The jurists may have their reasons, reasons that were deemed suitable for their time, but if we find that we can apply the Qur’an to the realities of contemporary life in the Muslim community while following in the meantime the clear provisions of the text, then juristic formulations that may stand in the way of this more open approach need not be given too much weight.
If repentance were to have a meaningful role in the legal proceedings of the hudud, then that role must surely not be confined to inchoate crimes nor only to the pre-trial stage but should logically be extended to the entire criminal process, before and after prosecution and trial. This would necessarily mean a change in the conventional perceptions of the hudud, a transition, that is, from mandatory enforcement to a non-mandatory punishment that is amenable to considerations of rehabilitation and reform.
2. Adultery and Fornication (Zina)
The Qur’anic text on the punishment of zina is as follows:
The woman and the man guilty of zina, flog each of them one hundred lashes. Let not compassion move you in their case from carrying out God’s law, … unless they repent thereafter and mend their conduct, then, God is Forgiving, Most Merciful. (al-Nur, 24:2-5)
Clause (10) of the Hudud Bill defines zina as “an offence which consists of sexual intercourse between a man and a woman who are not married to each other and such intercourse does not come within the meaning of wati sybhah (intercourse by mistake or in doubtful circumstances) as defined in subsection (3).
If the person who commits zina is “a mohsan (married person), such offender shall be punished with the punishment of rejam, being the punishment of stoning the offender with stones of medium size to death.” (Clause 11-1). If the perpetrator of zina is “ghayru mohsan (unmarried), such offender shall be punished with the punishment of whipping of one hundred lashes and in addition thereto to one year of imprisonment.” (Clause 11-2).
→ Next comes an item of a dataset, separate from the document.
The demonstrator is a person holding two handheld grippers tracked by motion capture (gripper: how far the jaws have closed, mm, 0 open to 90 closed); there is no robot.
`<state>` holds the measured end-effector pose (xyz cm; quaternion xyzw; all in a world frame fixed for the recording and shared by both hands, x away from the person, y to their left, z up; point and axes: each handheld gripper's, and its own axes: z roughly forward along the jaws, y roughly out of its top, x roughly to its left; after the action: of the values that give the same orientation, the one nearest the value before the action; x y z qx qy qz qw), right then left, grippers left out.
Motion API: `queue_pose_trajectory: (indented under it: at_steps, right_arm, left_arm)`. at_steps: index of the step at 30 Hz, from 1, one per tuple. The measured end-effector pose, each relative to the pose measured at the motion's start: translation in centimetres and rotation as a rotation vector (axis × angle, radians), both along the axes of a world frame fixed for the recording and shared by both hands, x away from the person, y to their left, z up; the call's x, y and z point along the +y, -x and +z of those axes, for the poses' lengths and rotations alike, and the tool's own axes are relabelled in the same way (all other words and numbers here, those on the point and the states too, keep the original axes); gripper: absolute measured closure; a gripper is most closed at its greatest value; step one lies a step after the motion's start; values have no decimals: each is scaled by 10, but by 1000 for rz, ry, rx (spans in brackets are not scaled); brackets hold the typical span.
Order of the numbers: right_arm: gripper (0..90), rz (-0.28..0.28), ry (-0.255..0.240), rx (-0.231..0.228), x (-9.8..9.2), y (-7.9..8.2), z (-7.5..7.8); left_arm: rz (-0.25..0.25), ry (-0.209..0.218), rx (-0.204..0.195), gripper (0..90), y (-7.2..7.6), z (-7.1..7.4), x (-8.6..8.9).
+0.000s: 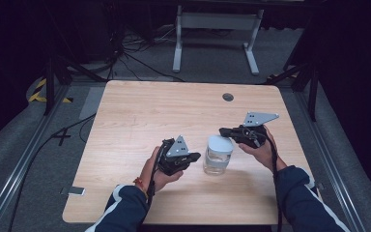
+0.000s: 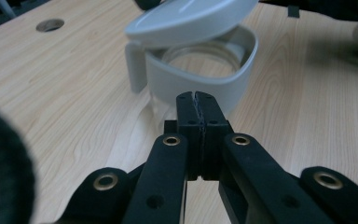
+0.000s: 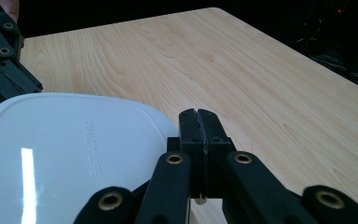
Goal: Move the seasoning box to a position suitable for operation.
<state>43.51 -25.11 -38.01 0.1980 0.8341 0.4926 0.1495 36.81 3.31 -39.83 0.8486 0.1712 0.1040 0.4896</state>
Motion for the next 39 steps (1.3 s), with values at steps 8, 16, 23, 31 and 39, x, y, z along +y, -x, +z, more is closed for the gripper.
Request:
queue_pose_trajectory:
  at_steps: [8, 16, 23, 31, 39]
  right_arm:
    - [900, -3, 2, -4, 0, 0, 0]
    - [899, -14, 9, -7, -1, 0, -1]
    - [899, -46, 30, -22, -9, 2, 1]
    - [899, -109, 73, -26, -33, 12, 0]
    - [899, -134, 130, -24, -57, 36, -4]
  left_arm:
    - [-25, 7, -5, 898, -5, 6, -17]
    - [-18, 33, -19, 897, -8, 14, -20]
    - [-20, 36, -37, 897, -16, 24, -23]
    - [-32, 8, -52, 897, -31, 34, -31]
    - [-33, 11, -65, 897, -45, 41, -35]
The Bill identifies a “mohsan” as a person who is “validly married and has experienced sexual intercourse in such marriage”. A `ghayru mohsan’ is on the other hand one who is not married or “is already married but has not experienced sexual intercourse in such marriage” (Clause 10.2). The Bill makes no further reference to the current state of the marriage as at the time when the offence is committed. It thus matters little if a person, although once married, has separated or divorced and has had no access to his/her spouse for a long time.
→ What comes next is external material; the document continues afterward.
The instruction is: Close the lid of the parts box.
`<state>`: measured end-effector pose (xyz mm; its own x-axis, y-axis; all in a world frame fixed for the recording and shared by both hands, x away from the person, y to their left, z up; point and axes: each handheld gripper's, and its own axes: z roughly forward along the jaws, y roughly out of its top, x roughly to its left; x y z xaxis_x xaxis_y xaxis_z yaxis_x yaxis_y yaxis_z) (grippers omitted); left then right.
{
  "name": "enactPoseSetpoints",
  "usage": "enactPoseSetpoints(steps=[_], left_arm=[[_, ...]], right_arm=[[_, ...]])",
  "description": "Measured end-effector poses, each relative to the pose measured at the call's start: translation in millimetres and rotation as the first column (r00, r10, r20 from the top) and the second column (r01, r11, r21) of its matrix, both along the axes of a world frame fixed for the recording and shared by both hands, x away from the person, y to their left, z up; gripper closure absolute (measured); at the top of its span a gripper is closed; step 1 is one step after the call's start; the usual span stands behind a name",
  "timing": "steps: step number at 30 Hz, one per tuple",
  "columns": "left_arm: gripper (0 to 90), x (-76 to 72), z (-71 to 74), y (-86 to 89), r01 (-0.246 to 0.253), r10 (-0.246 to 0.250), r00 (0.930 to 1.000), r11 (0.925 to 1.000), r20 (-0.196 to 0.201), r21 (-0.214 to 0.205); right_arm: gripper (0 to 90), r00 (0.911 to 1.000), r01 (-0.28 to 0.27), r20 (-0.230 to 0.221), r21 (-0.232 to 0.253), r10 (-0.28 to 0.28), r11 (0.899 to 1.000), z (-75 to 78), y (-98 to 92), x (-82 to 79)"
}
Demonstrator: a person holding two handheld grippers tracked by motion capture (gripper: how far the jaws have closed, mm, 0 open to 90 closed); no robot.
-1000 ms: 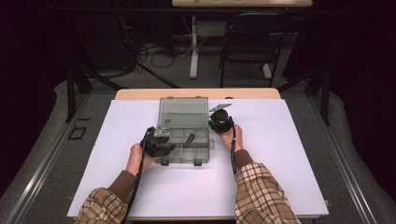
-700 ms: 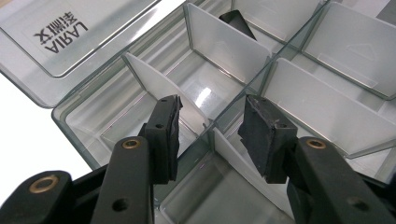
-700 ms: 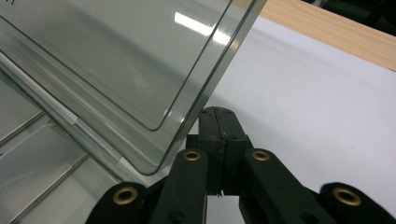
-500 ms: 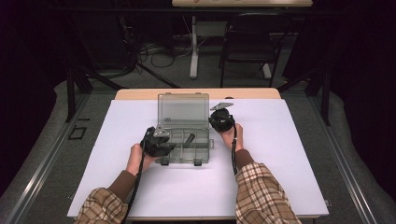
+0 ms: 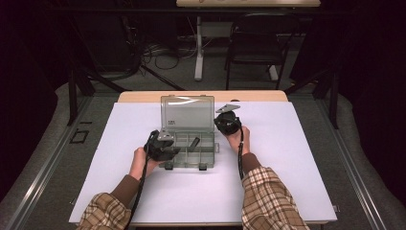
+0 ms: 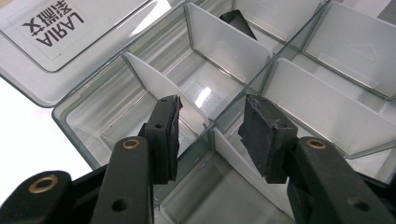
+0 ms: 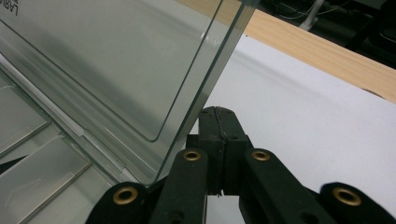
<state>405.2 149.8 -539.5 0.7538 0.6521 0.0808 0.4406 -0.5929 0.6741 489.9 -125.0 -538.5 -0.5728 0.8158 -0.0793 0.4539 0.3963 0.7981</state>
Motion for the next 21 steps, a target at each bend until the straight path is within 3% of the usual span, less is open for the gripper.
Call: enactPoseSetpoints(steps=[21], left_arm=[[56.2, 0.0, 0.0, -0.3, -0.003, 0.003, 1.0000, 1.0000, -0.001, 0.000]], right_arm=[[90.0, 0.9985, -0.009, 0.053, 0.022, 0.008, 1.000, 10.2, -2.1, -6.1]])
Muhammad ‘Abduh and has disciple Rashid Rida have held that the punishment of zina is only applicable to offenders who at the time of committing the offence were parties to a valid marriage. As for the offender who has married once, but is no longer married, he or she should be punished lightly or at most equal to that of the unmarried offender.191 Abu Zahrah has also reached the conclusion that there is no clear text to determine that a person who has been divorced or whose spouse had died should be classified as muhsan. He then writes that when there is a separation or divorce, the person no longer qualifies as a muhsan, and does not qualify for the punishment of rajm.192
The Hudud Bill is completely silent on this and has, once again, taken the harsher of the two available approaches to the definition of muhsan. There is also no clear authority for the additional one year imprisonment which the Bill has stipulated for unmarried offenders. How can this extremist approach toward severity be justified in the light of so many temptations to promiscuity and zina to which the individual is exposed under the prevailing conditions of modern society?
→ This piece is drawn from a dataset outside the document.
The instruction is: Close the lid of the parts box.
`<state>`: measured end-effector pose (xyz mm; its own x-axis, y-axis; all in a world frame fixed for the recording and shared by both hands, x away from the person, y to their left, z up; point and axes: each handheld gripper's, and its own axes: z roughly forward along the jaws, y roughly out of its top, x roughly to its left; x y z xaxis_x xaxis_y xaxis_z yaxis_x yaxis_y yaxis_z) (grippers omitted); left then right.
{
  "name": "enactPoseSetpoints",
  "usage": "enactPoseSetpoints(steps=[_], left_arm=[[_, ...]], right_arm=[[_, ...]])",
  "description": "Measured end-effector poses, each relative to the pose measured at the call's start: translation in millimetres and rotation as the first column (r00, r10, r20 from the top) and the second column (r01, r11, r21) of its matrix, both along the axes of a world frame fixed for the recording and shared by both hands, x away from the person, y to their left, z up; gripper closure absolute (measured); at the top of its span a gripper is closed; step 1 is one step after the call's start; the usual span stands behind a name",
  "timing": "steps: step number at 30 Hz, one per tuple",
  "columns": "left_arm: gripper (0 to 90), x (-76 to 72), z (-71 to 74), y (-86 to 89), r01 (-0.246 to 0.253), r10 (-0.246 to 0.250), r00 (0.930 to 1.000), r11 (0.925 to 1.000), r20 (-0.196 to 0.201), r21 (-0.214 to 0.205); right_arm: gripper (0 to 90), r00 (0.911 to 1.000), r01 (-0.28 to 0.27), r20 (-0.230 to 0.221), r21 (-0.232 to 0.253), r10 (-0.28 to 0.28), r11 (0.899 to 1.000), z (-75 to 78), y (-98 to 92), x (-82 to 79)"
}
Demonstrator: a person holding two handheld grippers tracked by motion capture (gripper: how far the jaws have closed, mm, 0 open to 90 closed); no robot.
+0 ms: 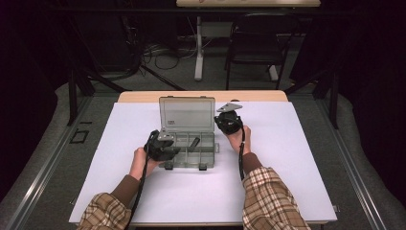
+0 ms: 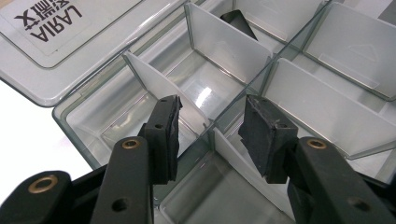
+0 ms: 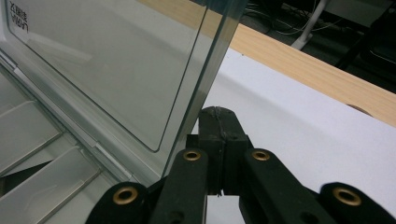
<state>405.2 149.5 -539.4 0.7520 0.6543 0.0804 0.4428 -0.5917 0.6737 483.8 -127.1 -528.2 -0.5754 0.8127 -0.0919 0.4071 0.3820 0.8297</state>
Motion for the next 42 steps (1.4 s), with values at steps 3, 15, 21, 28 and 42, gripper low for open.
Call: enactPoseSetpoints(steps=[3, 15, 21, 28, 42], left_arm=[[56.2, 0.0, 0.0, -0.1, 0.000, 0.000, 1.0000, 1.0000, 0.000, -0.001], [55.8, -0.2, -0.1, -0.3, -0.002, 0.002, 1.0000, 1.0000, 0.000, -0.002], [55.6, -0.3, -0.2, -0.5, -0.004, 0.004, 1.0000, 1.0000, 0.000, -0.002], [55.4, -0.4, -0.1, -0.6, -0.006, 0.006, 1.0000, 1.0000, -0.001, -0.002], [54.4, -0.9, 0.5, -1.9, -0.018, 0.018, 0.9998, 0.9998, -0.005, 0.005]], right_arm=[[90.0, 1.0000, -0.006, -0.004, 0.012, 0.006, 1.000, 0.9, -1.2, -0.9], [90.0, 0.9998, -0.014, 0.016, 0.013, 0.013, 1.000, 5.2, -2.2, -4.6], [90.0, 0.9993, -0.016, 0.033, 0.016, 0.016, 1.000, 8.7, -2.7, -6.5], [90.0, 0.9987, -0.019, 0.048, 0.023, 0.017, 1.000, 11.4, -2.9, -8.2], [90.0, 0.9971, -0.028, 0.072, 0.032, 0.026, 0.999, 15.5, -4.3, -13.4]])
A glance at the Qur’anic text above is enough to show that the prescribed punishment of zina is followed by the provision concerning repentance in much the same manner and style as in the text concerning the punishment of theft. The language here is also general and unqualified in that it does not distinguish between married and unmarried persons nor is there any reference to their age, first instance or repetition and so forth.
According to the rules of interpretation that are known to usul alfiqh, a general (`amm) text must be applied as it is and no limitation must be imposed on it unless there is clear evidence that would warrant a departure from that position.
The Sunna has drawn a distinction between the married and unmarried person and enacted rajm (stoning to death) for the former while retaining the Qur’anic punishment of 100 lashes for the latter. This is said to be a case of specification (takhsis) of the general ruling (`amm) of the Qur’an by the Sunna, according to the jumhur. The potential conflict between the variant rulings of the Qur’an and Sunna on the punishment of zina is thus resolved by recourse to takhsis.
The Qur’an itself prescribes that the, punishment of zina applies only when the charge is proven by four eye-witnesses, which is almost impossible to obtain. There has not, in fact, been a single instance of the proof of zina in the entire history of Islam by this method, and in nearly all the recorded cases, the proof consisted of confession and circumstantial evidence, such as pregnancy and childbirth. Circumstantial evidence is normally not accepted as the principal means of proof in hudud crimes, but there is precedent that the Caliph `Umar Ibn al-Khattab has accepted pregnancy as proof of zina.
The punishment of zina, whether flogging or rajm, is applied only when the charge is proven by valid evidence. The fact that the Qur’an requires four eye-witnesses for proof is a definite indication that the Shari’a does not encourage a liberal approach toward prosecution and punishment in claims of zina. This attitude of restraint has, in fact, been endorsed by the Sunna and also generalised to all of the hudud offences.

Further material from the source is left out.